Dia mengatakan KNU menandatangani perjanjian gencatan senjata dengan pemerintah pada tahun 2012, dengan harapan negara tersebut akan melakukan reformasi dan bergerak menuju demokrasi. Diakuinya, prosesnya cacat dan tidak semua kelompok ikut serta.
“Kudeta menyulitkan KNU dan organisasi etnis lainnya, yang telah membangun kepercayaan selama 10 tahun terakhir, untuk terus (bertanya-tanya) apa yang akan terjadi selanjutnya dan masa depan proses politik negara tersebut,” katanya.

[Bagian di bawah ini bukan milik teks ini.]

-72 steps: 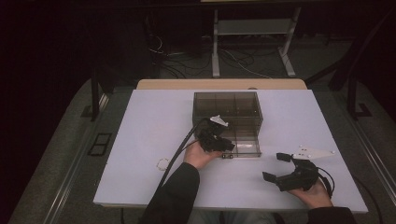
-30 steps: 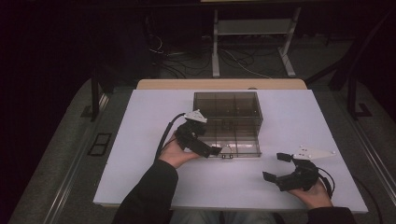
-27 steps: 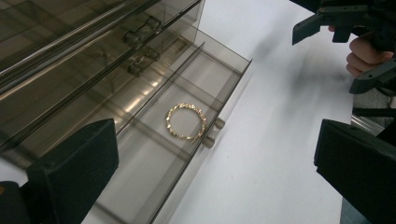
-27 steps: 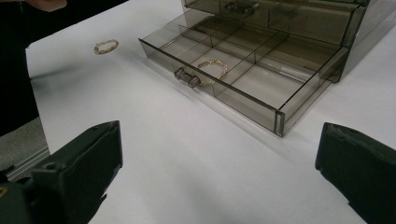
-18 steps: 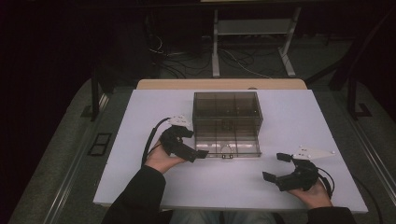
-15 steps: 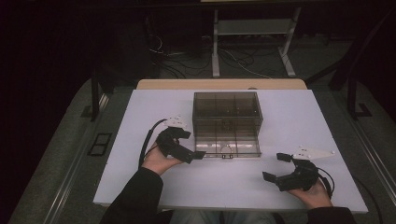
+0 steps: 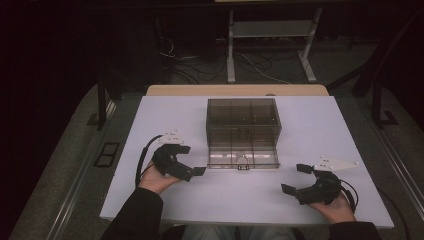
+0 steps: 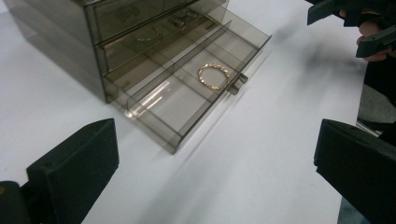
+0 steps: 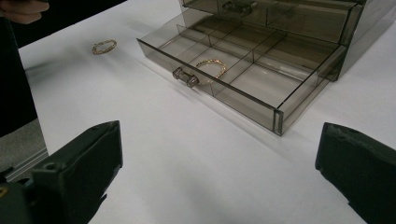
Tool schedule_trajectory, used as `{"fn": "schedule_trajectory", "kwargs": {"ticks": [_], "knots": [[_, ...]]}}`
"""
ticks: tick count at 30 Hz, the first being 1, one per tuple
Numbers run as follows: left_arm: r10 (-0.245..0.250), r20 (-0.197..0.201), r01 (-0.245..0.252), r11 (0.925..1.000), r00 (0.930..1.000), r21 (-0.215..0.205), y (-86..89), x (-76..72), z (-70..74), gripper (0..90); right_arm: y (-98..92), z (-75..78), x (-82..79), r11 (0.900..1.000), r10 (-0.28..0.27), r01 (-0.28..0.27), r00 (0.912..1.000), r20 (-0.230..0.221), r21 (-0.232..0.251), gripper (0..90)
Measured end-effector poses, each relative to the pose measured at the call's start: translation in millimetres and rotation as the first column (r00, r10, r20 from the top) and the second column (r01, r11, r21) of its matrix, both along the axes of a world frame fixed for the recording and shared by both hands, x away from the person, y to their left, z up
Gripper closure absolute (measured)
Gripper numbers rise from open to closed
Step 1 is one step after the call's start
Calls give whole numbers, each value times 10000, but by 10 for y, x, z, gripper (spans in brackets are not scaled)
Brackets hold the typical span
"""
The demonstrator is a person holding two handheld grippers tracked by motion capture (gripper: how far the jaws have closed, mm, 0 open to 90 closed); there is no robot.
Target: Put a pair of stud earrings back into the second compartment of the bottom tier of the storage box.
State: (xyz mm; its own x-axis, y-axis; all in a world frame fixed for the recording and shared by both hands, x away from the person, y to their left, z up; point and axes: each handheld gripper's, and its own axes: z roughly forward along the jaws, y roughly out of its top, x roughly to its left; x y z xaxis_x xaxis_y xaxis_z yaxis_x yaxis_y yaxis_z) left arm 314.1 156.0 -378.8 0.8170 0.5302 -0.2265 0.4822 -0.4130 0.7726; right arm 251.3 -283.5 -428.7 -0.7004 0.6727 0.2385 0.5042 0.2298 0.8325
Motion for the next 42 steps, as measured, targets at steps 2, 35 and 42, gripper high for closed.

Indonesia, pemimpin de facto Asean, pada hari Selasa menegaskan kembali kekecewaannya karena tidak ada “kemajuan signifikan” yang dicapai dalam penerapan 5PC.
“(Selasa) menandai satu tahun sejak pengambilalihan kekuasaan oleh tentara Myanmar. Indonesia sangat menyayangkan tindakan tersebut,” tulis Kementerian Luar Negeri dalam keterangannya.
“Secara kekeluargaan, Asean telah memberikan bantuan melalui 5PC. Sayangnya, sejauh ini belum ada kemajuan signifikan dalam penerapan 5PC.”
Pernyataan kementerian tersebut juga mendesak Tatmadaw untuk melaksanakan konsensus tersebut “tanpa penundaan lebih lanjut” dan “segera memberikan akses kepada utusan khusus blok tersebut untuk Myanmar sehingga ia dapat melaksanakan tugasnya sesuai dengan mandat ASEAN.”